= What you should do =
List all lines of the data containing the word "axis".

===

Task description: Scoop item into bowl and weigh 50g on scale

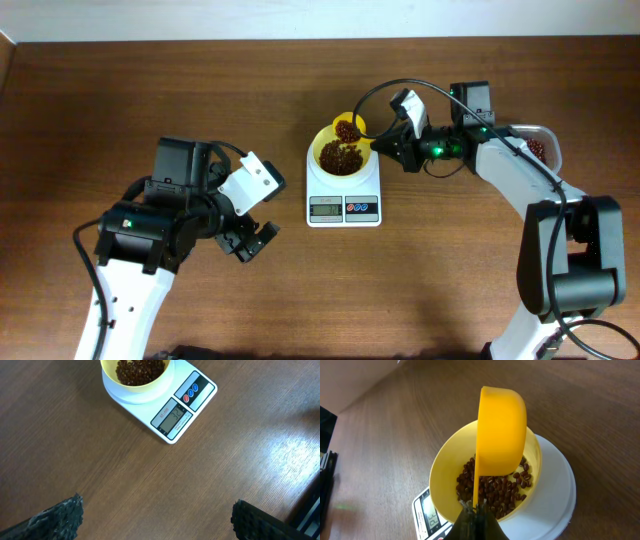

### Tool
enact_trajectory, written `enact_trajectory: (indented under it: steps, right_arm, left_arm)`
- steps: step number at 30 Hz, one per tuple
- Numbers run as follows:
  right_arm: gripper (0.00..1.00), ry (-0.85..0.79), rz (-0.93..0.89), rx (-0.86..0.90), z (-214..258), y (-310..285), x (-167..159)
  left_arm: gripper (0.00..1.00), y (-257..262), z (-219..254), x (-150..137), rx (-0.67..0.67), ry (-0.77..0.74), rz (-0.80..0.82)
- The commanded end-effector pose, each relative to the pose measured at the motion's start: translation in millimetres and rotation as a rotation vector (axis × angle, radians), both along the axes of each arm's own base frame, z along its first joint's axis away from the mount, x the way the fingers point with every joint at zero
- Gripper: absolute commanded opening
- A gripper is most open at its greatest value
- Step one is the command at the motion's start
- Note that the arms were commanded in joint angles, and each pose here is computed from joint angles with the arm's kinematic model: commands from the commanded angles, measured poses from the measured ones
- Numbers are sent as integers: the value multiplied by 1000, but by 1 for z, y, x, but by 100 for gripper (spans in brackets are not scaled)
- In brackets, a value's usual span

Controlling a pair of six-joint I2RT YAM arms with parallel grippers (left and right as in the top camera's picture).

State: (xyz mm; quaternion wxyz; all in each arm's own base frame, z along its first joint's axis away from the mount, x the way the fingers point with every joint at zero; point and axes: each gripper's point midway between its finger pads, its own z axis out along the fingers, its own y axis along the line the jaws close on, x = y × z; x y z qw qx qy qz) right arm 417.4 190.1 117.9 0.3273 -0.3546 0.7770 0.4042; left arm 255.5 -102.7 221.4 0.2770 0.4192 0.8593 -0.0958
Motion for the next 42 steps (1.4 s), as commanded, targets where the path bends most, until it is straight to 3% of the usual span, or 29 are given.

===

= Your response =
- The commanded end-effector pose, each relative to the pose measured at the motion's start: translation in millimetres and rotation as a rotation vector (axis × angle, radians), both along the axes of each arm's own base frame, z along its first joint's axis away from the mount, x the way the fingers point with every joint at zero
State: (xyz mm; quaternion wxyz; all in each arm's own base frame, z along its first joint's axis away from the mount, x the way the fingers point with every joint at zero; point and axes: each gripper's point midway between its finger pads, its own z axis out along the fingers, its own y axis along the line the jaws close on, x = y × z; x y z qw qx qy qz) right arm 417.4 190.1 117.9 0.3273 -0.3546 0.7770 0.4042; left arm 255.5 -102.7 221.4 0.2770 0.4192 0.8593 -0.0958

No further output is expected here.